Last july I visited the panel survey methods workshop in Melbourne, at which we had extensive discussions about panel attrition. How to study it, what the consequences are (bias) for survey estimates, and how to prevent it from happening altogether.

These questions have a lot in common with the questions that are being discussed at another workshop for survey methodologists: the nonresponse workshop. The only difference is that at the nonresponse workshop we discuss one-off, cross-sectional surveys, and at the panel survey workshop, we dicuss what happens after the first wave of data collection.

I am in the middle of writing a book chapter (with Annette Scherpenzeel and Marcel Das of Centerdata) on attrition in the LISS Internet panel, and one of the questions that we try to answers is whether nonrespondents in the first wave are actually similar to respondents who drop out at wave 2 or later. Or to be more precise, whether nonrespondents are actually similar to fast attriters, or to other sub-groups of attriters.

The graph below shows attrition patterns for the people in the LISS panel for the 50 waves that we analysed. The green line on top represents people who have response propensities close to 1, meaning they always participate. The brown line represents fast attriters, and the pink, dark blue, and purple lines slowers groups that drop out more slowly. You also find new panel entrants (dark grey and red line), and finally, a almost invisible black line that has response propensities of 0, meaning that although these people consented to become a panel member, they never actually participate in the panel.

click on the Figure to enlarge

For the whole story you'll have to wait for book on 'Internet panel surveys' to come out somewhere in 2013, but I'll focus here on comparing initial nonrespondents to respondents who do consent, but then never participate.
These groups turn out to be different. Not just a little different, but hugely different. This was somewhat surprising to me, as many survey methodologists believe that early panel attrition is some kind of continuation of initial nonresponse. It turns out not to be. Fast attriters are very different from initial nonrespondents. My hypothesis for this is that some specific groups of people may ' accidentily'  say yes to a first survey request, but then try to get out of the survey as fast as they can. I am still not sure what this implies for panel research (comments very welcome): does it mean that the methods that we use to target nonrespondents (persuasion principles of Cialdini et al. 1991) might not work in panel surveys, and that we need to use different methods?

I think the first few waves of a panel study are extremely important for keeping attrition low in the long run. So, I think we should perhaps prolong some of the efforts that we use in the recruitment phase (advance letters, mixed-mode contact strategy), in the first waves as well, only to resort to a cheaper contact mode later, once panel members have developed a habit of responding to the different waves in a panel.

Saturday, September 22, 2012

why access panels cannot weight elections polls accurately

There are a lot of reasons why would not want to use acces panels for predicting electoral outcomes . These are well discussed in many places on- and offline.
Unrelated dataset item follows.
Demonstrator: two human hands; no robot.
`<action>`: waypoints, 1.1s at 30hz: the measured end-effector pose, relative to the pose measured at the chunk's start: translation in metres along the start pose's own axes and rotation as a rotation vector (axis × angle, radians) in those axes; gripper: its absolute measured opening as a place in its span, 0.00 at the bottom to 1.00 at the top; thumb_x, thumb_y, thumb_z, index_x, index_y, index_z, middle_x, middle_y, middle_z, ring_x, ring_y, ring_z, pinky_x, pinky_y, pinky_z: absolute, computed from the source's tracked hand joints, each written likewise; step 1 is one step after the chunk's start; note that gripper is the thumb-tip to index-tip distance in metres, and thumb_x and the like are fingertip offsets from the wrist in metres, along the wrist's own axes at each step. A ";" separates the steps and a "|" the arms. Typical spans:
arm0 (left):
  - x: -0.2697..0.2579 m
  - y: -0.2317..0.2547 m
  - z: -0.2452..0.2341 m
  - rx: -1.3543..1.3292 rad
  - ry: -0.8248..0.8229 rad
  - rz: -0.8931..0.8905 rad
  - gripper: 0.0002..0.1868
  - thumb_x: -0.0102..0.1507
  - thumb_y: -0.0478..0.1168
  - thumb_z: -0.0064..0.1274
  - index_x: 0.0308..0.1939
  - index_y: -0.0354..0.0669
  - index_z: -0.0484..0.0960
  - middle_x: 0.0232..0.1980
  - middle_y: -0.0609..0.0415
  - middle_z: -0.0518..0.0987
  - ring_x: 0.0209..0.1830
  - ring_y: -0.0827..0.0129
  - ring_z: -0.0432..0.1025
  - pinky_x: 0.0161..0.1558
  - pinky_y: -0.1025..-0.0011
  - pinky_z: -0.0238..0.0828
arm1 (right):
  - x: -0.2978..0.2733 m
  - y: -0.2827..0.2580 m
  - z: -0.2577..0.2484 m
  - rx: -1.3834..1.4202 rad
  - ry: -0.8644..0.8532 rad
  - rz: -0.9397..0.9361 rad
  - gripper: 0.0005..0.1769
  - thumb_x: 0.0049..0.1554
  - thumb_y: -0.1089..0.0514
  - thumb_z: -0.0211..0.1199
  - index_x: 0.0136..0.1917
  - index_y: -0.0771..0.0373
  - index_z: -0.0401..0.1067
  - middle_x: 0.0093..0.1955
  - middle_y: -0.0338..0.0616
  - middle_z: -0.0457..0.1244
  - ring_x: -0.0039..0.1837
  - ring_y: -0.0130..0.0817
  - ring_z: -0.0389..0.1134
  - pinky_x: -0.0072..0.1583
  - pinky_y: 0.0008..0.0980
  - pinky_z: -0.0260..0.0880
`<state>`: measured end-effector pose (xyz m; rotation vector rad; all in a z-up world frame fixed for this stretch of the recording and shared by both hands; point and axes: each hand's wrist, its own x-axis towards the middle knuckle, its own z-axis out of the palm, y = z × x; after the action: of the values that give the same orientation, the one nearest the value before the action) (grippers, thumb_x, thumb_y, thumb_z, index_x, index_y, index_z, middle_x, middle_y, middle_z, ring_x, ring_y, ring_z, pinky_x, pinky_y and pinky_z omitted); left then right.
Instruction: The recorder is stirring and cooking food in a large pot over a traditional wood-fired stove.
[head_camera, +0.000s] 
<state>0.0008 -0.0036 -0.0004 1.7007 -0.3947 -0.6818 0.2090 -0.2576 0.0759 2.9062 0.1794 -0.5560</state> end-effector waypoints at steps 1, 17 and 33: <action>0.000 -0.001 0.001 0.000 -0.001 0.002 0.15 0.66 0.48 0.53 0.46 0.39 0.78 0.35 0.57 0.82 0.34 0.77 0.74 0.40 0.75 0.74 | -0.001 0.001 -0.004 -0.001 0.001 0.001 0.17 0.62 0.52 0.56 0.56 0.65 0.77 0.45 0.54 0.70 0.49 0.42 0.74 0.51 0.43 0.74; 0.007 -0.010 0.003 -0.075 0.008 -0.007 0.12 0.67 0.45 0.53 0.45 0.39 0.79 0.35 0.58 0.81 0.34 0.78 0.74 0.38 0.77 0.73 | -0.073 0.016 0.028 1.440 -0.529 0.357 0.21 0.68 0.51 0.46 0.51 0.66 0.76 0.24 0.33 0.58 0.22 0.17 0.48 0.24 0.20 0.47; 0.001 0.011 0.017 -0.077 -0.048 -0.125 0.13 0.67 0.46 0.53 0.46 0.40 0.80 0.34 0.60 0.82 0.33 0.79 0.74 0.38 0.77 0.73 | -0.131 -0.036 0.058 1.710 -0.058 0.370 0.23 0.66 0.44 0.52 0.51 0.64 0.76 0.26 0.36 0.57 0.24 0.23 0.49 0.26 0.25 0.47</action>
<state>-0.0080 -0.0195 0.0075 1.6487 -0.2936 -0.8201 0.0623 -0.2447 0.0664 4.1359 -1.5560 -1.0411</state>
I'll shortly summarize them, before adding some thoughts to why access panels do so badly predicting election outcomes.

1. Access panels don't draw random samples, but rely on self-selected samples. A slightly better way to get panel respondents is a quota sample, but even these have problems, well discussed here, here and here for example. The bottom line is that access panel respondents are not ' normal' people, and so voting preferences of not-normal people are likely to be biased.
 
2. Because of these problems, survey managers use weighting. They correct their sample for known biases in the sample. If they know elderly people with low educations are underrepresented in an access panel, they weigh them up. I think this is bad practice. And it has been shown that weighting does not solve the problem,. and can sometimes make biases worse for general surveys. Here are some additional and specific problems, often neglected. In short, weighting only works if the weighting variables can predict the dependent variable to a great extent.



Weighting is usually done with socio-demographic variables. From political science research, we know that sociodemographics do a bad job of explaining voting behavior. Explained variances for regression models normally don't exceed 10%.
So, let me get down to the main point I would like to make in this post. A point which I have not seen discussed anywhere.

Panel survey managers have 'resolved' the weakness of their weighting models by including a variable that does predict voring behavior fairly well: past voting behavior. If one knows that past Social Democrat voters are underrepresented, one can weight on that variable. This is all very well, if one has good data of past voting behavior for all panel members. The panels currently do not. Their information is wrong in two ways:

1. Access panels will never have information for people who did not vote previously. These are mainly young people, or people who normally do not vote in elections. If these new voters vote like everyone else there is no problem, but new voters have very specific voting preferences.

2.  Reversely, access panels can not predict well who is not going to vote in current elections. If non-voters disproportionally voted for one party in the previous elections, this will lead to an overestimation of voters for that party.

I believe these two problems are larger than most people think. The first problem can predict why the PVV-vote was underestimated in 2006 and 2010. The PVV attracted many new voters in those elections. The second problem explains why the PVV-vote was overestimated in 2012.  Many people who voted PVV in the previous elections, stayed home this time.

So, panel survey managers who want a bit of free advice how to improve your polls. Try to get a clear view on the new voters, and the people unlikely to vote. That may be hard, especially because non-voters are not so interested in politics, and will therefore not sign up for online access panels voluntarily. But it is certainly not impossible.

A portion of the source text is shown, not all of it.